▶ _Task objective_
Return all lines below containing the word "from".

++++

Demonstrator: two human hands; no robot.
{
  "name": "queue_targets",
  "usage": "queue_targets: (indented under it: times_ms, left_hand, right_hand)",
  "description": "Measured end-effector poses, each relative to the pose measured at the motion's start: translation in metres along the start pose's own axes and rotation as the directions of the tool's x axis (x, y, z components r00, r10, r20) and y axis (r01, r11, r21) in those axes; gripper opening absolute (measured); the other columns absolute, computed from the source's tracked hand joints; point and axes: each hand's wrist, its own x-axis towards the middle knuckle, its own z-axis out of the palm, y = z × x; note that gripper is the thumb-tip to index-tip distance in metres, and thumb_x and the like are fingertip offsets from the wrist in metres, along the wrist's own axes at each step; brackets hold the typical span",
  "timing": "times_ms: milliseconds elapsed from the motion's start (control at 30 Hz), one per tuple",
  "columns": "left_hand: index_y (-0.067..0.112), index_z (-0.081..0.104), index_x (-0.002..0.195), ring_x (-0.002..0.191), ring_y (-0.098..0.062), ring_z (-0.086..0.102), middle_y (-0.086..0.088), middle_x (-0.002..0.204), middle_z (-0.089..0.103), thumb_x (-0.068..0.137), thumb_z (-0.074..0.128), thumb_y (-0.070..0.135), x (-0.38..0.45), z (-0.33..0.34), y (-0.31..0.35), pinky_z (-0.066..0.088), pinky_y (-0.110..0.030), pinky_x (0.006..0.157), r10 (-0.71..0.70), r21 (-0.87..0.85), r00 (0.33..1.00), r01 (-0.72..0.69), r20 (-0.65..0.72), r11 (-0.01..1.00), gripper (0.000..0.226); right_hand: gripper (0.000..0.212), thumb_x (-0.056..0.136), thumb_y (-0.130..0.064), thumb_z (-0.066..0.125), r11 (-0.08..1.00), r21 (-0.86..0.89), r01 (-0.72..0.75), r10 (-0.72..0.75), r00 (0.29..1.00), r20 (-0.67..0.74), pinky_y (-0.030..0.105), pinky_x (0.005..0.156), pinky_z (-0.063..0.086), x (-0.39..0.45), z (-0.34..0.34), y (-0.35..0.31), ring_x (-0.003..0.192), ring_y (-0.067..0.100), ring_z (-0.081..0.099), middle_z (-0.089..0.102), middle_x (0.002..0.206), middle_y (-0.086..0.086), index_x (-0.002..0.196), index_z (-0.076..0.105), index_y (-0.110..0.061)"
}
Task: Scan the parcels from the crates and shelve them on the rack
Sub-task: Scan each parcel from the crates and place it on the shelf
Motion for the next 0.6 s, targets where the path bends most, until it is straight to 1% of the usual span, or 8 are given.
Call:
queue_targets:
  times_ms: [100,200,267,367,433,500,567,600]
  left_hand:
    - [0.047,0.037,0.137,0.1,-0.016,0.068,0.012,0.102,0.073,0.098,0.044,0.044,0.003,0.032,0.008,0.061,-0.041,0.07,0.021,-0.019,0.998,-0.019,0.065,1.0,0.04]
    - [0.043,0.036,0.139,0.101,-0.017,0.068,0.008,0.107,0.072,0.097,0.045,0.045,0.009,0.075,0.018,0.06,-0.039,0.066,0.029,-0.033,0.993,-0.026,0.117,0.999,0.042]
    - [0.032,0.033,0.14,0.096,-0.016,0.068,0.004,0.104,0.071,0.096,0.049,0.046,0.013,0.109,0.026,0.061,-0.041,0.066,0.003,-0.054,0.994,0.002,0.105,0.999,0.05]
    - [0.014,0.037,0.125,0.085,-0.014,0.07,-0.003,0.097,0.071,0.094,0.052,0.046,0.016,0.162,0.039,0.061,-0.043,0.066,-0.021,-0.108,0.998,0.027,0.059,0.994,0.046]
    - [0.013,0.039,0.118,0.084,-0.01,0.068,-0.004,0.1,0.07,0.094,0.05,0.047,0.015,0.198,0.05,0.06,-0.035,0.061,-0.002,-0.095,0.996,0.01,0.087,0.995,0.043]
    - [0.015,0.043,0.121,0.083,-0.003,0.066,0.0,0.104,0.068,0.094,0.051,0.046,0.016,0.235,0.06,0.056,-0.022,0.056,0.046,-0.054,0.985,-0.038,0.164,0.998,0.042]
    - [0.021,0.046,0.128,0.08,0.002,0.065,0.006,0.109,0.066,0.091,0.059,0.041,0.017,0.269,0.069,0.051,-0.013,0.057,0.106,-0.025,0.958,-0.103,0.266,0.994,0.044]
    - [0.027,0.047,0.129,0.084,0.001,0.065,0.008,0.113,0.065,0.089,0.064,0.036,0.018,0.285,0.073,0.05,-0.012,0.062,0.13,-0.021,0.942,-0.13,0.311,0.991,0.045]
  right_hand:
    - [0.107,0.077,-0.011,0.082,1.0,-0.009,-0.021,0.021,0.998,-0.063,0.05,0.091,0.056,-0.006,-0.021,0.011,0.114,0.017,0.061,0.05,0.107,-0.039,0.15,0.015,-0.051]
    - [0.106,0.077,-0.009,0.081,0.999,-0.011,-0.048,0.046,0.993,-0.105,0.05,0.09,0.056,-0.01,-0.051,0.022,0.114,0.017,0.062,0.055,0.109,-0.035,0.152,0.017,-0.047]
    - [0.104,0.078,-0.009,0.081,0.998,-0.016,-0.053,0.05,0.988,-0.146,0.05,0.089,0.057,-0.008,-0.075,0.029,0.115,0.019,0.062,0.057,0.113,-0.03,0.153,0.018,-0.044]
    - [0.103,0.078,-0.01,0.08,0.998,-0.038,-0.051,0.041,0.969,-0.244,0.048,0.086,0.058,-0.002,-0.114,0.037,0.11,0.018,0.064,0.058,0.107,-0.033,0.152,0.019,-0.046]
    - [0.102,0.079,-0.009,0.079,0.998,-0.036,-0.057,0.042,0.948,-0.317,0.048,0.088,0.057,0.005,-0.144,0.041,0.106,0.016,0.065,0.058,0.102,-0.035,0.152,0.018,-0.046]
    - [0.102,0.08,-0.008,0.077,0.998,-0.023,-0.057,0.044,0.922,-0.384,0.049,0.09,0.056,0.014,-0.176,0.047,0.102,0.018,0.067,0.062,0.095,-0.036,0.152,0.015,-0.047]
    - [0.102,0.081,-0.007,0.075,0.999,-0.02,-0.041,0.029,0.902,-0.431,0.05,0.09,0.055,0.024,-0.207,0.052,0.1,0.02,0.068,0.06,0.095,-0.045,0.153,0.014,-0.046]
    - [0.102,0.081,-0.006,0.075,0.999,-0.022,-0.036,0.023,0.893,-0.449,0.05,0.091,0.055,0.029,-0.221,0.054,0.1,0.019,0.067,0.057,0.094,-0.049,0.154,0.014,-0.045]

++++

▶ _Task answer_
  "description": "Measured end-effector poses, each relative to the pose measured at the motion's start: translation in metres along the start pose's own axes and rotation as the directions of the tool's x axis (x, y, z components r00, r10, r20) and y axis (r01, r11, r21) in those axes; gripper opening absolute (measured); the other columns absolute, computed from the source's tracked hand joints; point and axes: each hand's wrist, its own x-axis towards the middle knuckle, its own z-axis out of the palm, y = z × x; note that gripper is the thumb-tip to index-tip distance in metres, and thumb_x and the like are fingertip offsets from the wrist in metres, along the wrist's own axes at each step; brackets hold the typical span",
  "timing": "times_ms: milliseconds elapsed from the motion's start (control at 30 Hz), one per tuple",
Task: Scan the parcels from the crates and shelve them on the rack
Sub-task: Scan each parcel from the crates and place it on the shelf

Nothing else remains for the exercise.